Le Magnificat est le chant d’action de grâces de la Sainte Vierge pour l’honneur de la maternité divine qu’elle a reçu et pour la rédemption de l’humanité. Pour bien comprendre aujourd’hui cette prière, nous devons nous reporter au grand moment où elle a pris naissance ; Marie reçoit de l’ange la nouvelle qu’elle est fut appelée à devenir la mère du Fils de Dieu ; elle ne peut encore concevoir la grande grâce qui lui est faite et il n’y a personne à côté d’elle en qui elle puisse épancher l’émotion de son cœur ; alors, elle se rend dans les montagnes de Juda, chez sa cousine Élisabeth qui avait été honorée d’une grâce du même genre. Celle-ci, éclairée par Dieu, salue et reçoit Marie comme la Mère de son Dieu. Alors Marie ne peut plus contenir les sentiments de son âme, elle laisse parler son cœur débordant de reconnaissance ; le Magnificat s’échappe comme un chant et une prière pour remercier Dieu de l’honneur de la maternité divine et de la rédemption du genre humain. Le cantique se divise en trois strophes :
1re str. :
a) Remerciement pour la grâce et l’honneur qui lui sont faits,
b) Glorification des trois attributs de Dieu : toute-puissance, sainteté, miséricorde.
2e str. : Glorification du règne de Dieu sur l’humanité (les orgueilleux et les humbles).
3e str. : Dieu accomplit les promesses messianiques.
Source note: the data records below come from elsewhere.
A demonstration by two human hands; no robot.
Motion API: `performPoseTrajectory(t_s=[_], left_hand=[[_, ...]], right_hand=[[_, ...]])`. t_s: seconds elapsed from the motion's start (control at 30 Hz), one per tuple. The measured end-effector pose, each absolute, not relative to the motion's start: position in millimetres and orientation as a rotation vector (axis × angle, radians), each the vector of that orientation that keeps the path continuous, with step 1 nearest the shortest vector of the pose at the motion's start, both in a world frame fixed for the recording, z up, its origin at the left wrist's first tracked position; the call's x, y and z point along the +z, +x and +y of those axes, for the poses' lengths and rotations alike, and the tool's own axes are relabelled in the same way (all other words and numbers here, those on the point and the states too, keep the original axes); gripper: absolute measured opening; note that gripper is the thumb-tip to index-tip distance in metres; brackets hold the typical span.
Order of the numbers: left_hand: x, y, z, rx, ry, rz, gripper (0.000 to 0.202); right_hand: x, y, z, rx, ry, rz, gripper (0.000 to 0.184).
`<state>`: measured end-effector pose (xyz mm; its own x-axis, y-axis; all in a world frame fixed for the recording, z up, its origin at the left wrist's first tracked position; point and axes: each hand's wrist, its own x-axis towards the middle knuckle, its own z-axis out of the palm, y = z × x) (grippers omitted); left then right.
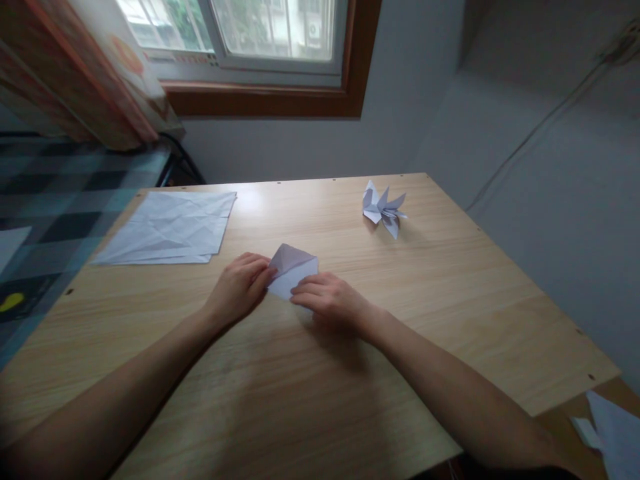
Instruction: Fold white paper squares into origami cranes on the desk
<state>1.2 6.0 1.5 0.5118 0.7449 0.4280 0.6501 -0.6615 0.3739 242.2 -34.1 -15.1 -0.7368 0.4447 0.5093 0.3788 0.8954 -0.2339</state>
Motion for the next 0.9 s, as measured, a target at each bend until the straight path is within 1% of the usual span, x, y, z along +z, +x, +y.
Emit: performPoseTrajectory(t_s=[0.1, 0.23, 0.33, 0.43, 0.5, 0.63, 0.7, 0.77, 0.9], left_hand=[[2, 1, 7, 0.821, 2.593, 1.161, 0.034], [2, 2, 6, 0.785, 2.599, 1.107, 0.032], [0, 2, 3, 0.978, 2.557, 1.199, 0.017], [0, 2, -2, 1.192, 2.584, 1.223, 0.011], [1, 2, -5, 1.137, 2.703, 1.046, 0.010], [4, 6, -9, 0.827, 2.879, 0.647, 0.021], [3, 7, -9, 0.723, 2.907, 0.623, 0.026], [1, 8, -8, 0.669, 2.920, 0.665, 0.025], [-1, 7, -8, 0.686, 2.921, 0.671, 0.021]], right_hand=[[-15, 252, -28, 0.027, -0.699, -2.444, 0.036], [-12, 256, -24, -0.161, -0.712, -2.447, 0.022], [-9, 250, -29, -0.320, -0.742, -2.483, 0.016], [-4, 240, -37, -0.503, -0.860, -2.501, 0.023], [-3, 232, -43, -0.610, -0.903, -2.482, 0.026], [-1, 221, -49, -0.722, -0.894, -2.457, 0.028], [-1, 219, -50, -0.732, -0.899, -2.460, 0.029], [-1, 220, -49, -0.734, -0.888, -2.466, 0.028], [-1, 230, -45, -0.706, -0.933, -2.489, 0.028]])
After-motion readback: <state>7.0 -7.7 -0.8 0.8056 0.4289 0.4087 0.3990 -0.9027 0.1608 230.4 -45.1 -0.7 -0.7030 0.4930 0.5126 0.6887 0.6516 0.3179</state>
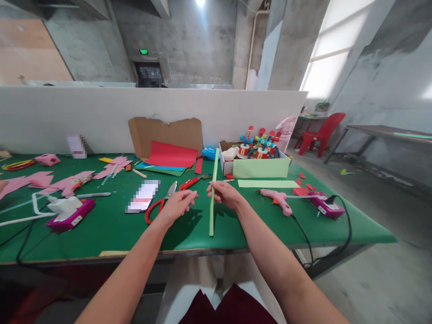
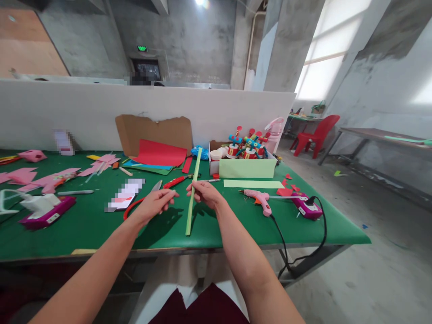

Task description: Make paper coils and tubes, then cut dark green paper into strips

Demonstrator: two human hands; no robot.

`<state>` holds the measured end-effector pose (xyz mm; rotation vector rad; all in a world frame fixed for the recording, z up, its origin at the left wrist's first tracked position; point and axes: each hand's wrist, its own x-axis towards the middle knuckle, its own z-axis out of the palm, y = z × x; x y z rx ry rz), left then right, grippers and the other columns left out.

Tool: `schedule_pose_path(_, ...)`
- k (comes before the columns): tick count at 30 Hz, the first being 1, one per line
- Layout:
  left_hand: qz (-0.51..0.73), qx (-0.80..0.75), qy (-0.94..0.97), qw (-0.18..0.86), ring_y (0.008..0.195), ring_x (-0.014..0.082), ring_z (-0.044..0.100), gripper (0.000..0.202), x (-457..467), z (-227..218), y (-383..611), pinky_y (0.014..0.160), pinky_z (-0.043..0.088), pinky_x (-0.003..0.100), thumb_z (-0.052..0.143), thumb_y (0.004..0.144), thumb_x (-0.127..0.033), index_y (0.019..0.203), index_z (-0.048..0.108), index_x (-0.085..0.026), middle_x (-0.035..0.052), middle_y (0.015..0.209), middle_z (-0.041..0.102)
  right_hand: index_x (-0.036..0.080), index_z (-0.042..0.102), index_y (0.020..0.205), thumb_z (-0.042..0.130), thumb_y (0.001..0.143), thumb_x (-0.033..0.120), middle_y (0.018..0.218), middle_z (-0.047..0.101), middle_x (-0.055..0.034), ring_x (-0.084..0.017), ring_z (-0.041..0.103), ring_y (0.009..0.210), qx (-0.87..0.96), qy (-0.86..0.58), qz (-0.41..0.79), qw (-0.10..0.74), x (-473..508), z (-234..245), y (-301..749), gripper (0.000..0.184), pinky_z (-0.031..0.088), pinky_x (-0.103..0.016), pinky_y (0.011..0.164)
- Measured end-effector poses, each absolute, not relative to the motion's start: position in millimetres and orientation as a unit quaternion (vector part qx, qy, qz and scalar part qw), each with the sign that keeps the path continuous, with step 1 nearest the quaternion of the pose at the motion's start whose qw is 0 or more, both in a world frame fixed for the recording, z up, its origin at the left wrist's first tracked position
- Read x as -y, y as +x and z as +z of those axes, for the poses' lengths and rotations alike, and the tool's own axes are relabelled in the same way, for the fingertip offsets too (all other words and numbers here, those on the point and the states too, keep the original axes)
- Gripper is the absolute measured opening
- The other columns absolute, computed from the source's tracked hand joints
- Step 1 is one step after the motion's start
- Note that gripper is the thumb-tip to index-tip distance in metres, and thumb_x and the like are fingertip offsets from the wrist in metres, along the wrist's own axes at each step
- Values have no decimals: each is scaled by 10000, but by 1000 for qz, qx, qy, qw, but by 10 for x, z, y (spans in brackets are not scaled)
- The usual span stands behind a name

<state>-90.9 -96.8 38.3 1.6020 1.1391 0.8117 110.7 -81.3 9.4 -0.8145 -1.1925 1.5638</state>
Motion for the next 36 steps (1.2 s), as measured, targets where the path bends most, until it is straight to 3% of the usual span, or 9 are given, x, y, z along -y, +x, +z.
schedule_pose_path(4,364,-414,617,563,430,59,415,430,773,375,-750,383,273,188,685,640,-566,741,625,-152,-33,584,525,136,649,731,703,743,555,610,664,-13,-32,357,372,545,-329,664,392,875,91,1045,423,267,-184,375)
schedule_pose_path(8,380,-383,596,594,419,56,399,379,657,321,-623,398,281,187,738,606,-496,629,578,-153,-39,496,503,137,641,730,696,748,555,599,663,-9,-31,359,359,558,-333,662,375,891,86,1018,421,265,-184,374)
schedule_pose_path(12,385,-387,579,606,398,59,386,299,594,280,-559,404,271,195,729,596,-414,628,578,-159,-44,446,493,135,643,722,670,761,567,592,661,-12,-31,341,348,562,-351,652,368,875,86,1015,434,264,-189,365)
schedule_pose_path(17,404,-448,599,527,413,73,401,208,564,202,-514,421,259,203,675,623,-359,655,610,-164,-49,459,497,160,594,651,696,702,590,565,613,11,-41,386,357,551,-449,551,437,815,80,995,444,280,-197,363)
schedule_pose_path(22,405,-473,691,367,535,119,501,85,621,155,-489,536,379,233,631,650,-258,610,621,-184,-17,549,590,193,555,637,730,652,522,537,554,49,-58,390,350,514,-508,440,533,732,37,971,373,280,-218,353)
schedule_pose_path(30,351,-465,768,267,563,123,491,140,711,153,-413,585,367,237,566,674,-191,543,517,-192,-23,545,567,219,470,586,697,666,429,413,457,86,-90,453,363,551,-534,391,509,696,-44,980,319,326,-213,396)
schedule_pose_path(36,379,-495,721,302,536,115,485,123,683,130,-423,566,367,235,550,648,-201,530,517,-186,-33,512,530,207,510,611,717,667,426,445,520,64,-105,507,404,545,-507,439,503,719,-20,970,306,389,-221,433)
Paraphrase et suite des idées :
1. a) Je remercie d’un cœur débordant de joie te Seigneur ; pourquoi ? Il a exercé envers moi, son humble et indigne servante, une œuvre de grâce exceptionnelle (c’est-à-dire la grâce de la maternité divine). Conséquence de cette grâce : je serai distinguée entre toutes par l’humanité entière ;
b) Il m’a élevée bien haut, le Dieu tout-puissant, très saint et très miséricordieux. L’incarnation du Fils de Dieu et la Rédemption, qui commence avec mon élévation, voilà la plus grande œuvre de la toute-puissance divine ; par-là Dieu manifeste sa Sainteté, son horreur pour le péché, et son immense Miséricorde envers l’humanité pécheresse.
  
2. Par l’énumération des attributs de Dieu, Marie a passé de sa personne au plan divin de salut, et elle expose dans la strophe centrale les traits essentiels de la prédestination et de l’économie du salut : la puissance de Dieu se manifeste en vouant à l’échec le vain orgueil des puissants et en appelant à la gloire ceux qui sont petits et bas aux yeux du monde.
  
3. Après avoir fait ces réflexions, Marie constate avec joie que Dieu peut délivrer Israël, et cela parce que Dieu est miséricordieux et fidèle ; miséricordieux, parce qu’Israël ne peut pas se sauver tout seul ; fidèle, parce que Dieu a promis le salut aux ancêtres de son peuple.
   
Comme toute la poésie de l’Ancien Testament et des premiers temps du christianisme, notre cantique révèle un art très simple. Le rythme des pensées et le parallélisme bien connu des phrases y sont évidents. Peut-être le cœur de Marie a-t-il trouvé, pendant le séjour de trois mois qu’elle fit dans la maison sacerdotale, la dernière forme poétique de son inspiration. — Notre cantique prit place de bonne heure dans la liturgie ; dès le IVe siècle on le récitait à l’office, et il fut sans doute introduit dans les vêpres par saint Benoît.